Inconvénients et obstacles

Les détracteurs de la tarification progressive ne manquent pas d’arguments pour s’opposer fermement à la mesure. La complexité induite par les nombreux obstacles pratiques qu’elle rencontre figure en bonne place parmi eux.

Un lien incertain entre revenus et dépenses d’énergie

La tarification progressive de l’énergie doit permettre de faire payer davantage les plus aisés pour leur énergie, car statistiquement, la consommation d’énergie est corrélée positivement aux revenus. Toutefois, de nombreux contre-exemples permettent d’infirmer à l’échelle micro cette règle statistique. On peut notamment citer les inactifs comme les chômeurs ou les retraités modestes, qui présentent des consommations d’énergie élevées dans leur logement car ils l’occupent toute la journée, et pas seulement le soir et le weekend comme chez les actifs.

La difficile nécessité de prendre en compte le nombre d’occupants

Un compteur d’électricité ou de gaz peut desservir un logement occupé par un occupant ou par quatre occupants. Dès lors, l’idée selon laquelle tous les logements seraient soumis aux mêmes tranches de consommation semble injuste. La solution alternative serait de définir des tranches différenciées selon le nombre d’occupants du logement. En plus de la complexité supplémentaire induite, on peut se demander qui contrôlera cette donnée qui ne peut être fournie que sur une base déclarative.

La difficile nécessité de prendre en compte l’utilisation de l’énergie

Pour être juste, les tranches de consommation doivent prendre en compte l’utilisation de l’énergie : le chauffage, la production d’eau chaude sanitaire et la cuisson fonctionnent-ils à l’électricité, au gaz, ou sont-ils collectifs ? Des sources d’énergies supplétives comme le bois, le fioul ou le propane, sont-elles également mobilisées ? A chaque cas de figure devrait correspondre des tranches de consommation différentes. Le problème se pose spécifiquement en France, où le chauffage électrique est très présent.

Les résidences secondaires

Les résidences secondaires seraient favorisées par la tarification progressive de l’énergie, du fait de leur faible consommation annuelle d’énergie (elles ne sont occupées que quelques semaines ou mois dans l’année). Il faudrait donc mettre en place une tarification différenciée (et donc défavorable) pour les résidences secondaires, quitte à s’exposer à un risque de fraude.

L’information sur la consommation d’énergie du logement

En l’absence de compteur intelligent, l’information du consommateur en temps réel sur son niveau de consommation reste difficile : à un moment T, il est compliqué pour lui d’évaluer la tranche de consommation dans laquelle il se situe. L’augmentation du prix du kWh risque donc d’être une surprise en fin de période pour les gros consommateurs, au moment de la relève du compteur par les techniciens du gestionnaire de réseau qui déclenche la facture de régularisation.
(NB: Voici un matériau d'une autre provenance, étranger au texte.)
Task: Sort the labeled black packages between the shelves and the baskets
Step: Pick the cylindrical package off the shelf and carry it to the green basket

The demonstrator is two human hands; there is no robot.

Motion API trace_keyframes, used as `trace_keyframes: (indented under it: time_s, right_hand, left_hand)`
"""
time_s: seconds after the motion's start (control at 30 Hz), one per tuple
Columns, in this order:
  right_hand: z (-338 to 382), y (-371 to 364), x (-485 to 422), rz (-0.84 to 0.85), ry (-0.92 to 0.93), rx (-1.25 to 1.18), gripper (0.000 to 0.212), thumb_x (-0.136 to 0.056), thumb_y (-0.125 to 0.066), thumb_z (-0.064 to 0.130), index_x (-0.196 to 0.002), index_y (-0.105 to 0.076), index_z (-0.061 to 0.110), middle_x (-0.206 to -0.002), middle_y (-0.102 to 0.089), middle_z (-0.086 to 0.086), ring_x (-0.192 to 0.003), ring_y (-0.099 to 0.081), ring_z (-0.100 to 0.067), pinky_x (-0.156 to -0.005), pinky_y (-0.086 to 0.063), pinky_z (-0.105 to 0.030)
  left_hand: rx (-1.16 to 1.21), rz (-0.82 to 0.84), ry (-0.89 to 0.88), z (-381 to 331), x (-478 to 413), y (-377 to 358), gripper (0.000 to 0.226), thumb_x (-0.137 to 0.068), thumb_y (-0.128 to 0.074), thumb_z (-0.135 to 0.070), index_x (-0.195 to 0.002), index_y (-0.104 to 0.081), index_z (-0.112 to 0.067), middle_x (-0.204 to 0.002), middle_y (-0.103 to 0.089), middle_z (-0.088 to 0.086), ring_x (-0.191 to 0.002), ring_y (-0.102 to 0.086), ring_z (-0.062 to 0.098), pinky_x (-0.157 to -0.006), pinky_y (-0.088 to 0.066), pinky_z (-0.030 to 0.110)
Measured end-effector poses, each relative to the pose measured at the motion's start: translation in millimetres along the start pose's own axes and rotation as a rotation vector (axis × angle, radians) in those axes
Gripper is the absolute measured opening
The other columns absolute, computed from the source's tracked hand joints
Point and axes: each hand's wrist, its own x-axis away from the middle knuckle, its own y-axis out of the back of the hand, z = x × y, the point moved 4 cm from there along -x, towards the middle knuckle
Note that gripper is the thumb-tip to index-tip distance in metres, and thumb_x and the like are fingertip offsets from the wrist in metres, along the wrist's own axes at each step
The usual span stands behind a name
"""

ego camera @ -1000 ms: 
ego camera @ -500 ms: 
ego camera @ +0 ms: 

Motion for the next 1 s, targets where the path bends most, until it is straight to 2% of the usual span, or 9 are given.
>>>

La gestion des compteurs collectifs

De nombreux logements bénéficient d’un chauffage collectif, alimenté le plus souvent au gaz naturel ou au fioul. Faut-il forcer ces immeubles à se doter d’un système de sous-compteurs permettant d’évaluer la consommation de chaque logement ? Faut-il exclure ces logements du système de la tarification progressive de l’énergie ? Faut-il calculer une tarification progressive appliquée à la globalité de la copropriété sur la base de tranches de consommation dépendant du nombre de logements ?

Conclusion : une mesure complexe !

La tarification progressive de l’énergie présente nécessaire l’un ou l’autre des deux travers suivant :

  • soit elle est instaurée de manière à prendre en compte la multiplicité des facteurs qui doivent lui permettre d’être juste, et elle pèche par sa complexité ;
  • soit elle est instaurée de manière à conserver une grille tarifaire lisible, mais elle pèche de par son injustice dans la non prise en compte d’une multitude de situations particulières.